Could you write out the whole listing exactly as it appears?

-*-

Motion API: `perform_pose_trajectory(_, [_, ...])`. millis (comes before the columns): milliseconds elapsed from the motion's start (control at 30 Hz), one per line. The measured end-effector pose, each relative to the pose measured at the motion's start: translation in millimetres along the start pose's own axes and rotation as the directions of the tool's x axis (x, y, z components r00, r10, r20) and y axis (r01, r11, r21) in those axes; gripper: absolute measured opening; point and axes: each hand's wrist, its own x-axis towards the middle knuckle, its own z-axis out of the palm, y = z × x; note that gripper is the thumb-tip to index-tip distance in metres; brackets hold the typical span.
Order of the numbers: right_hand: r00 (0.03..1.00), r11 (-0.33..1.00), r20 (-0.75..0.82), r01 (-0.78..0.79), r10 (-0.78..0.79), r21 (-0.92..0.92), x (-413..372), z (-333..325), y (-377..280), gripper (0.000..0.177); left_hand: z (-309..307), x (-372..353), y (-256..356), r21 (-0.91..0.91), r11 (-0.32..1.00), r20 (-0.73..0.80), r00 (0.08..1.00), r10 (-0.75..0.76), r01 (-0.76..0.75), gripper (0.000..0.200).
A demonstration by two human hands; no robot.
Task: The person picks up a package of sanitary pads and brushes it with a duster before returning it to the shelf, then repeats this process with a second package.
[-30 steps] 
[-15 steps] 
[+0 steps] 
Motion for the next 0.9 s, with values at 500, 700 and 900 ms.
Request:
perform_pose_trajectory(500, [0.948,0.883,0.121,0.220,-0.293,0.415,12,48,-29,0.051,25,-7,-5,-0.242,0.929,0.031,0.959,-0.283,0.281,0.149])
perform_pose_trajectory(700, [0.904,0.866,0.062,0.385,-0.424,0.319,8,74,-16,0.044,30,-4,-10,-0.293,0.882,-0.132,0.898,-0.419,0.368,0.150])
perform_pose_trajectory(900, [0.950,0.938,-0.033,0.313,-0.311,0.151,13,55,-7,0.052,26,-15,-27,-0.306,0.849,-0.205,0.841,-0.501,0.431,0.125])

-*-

## WRITTEN SOLUTION
Motion API: `perform_pose_trajectory(_, [_, ...])`. millis (comes before the columns): milliseconds elapsed from the motion's start (control at 30 Hz), one per line. The measured end-effector pose, each relative to the pose measured at the motion's start: translation in millimetres along the start pose's own axes and rotation as the directions of the tool's x axis (x, y, z components r00, r10, r20) and y axis (r01, r11, r21) in those axes; gripper: absolute measured opening; point and axes: each hand's wrist, its own x-axis towards the middle knuckle, its own z-axis out of the palm, y = z × x; note that gripper is the thumb-tip to index-tip distance in metres; brackets hold the typical span.
Order of the numbers: right_hand: r00 (0.03..1.00), r11 (-0.33..1.00), r20 (-0.75..0.82), r01 (-0.78..0.79), r10 (-0.78..0.79), r21 (-0.92..0.92), x (-413..372), z (-333..325), y (-377..280), gripper (0.000..0.177); left_hand: z (-309..307), x (-372..353), y (-256..356), r21 (-0.91..0.91), r11 (-0.32..1.00), r20 (-0.73..0.80), r00 (0.08..1.00), r10 (-0.75..0.76), r01 (-0.76..0.75), gripper (0.000..0.200).
A demonstration by two human hands; no robot.
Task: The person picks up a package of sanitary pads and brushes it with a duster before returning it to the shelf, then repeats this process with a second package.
[-30 steps] 
[-15 steps] 
[+0 steps] 
Motion for the next 0.9 s, with values at 500, 700 and 900 ms.
Request:
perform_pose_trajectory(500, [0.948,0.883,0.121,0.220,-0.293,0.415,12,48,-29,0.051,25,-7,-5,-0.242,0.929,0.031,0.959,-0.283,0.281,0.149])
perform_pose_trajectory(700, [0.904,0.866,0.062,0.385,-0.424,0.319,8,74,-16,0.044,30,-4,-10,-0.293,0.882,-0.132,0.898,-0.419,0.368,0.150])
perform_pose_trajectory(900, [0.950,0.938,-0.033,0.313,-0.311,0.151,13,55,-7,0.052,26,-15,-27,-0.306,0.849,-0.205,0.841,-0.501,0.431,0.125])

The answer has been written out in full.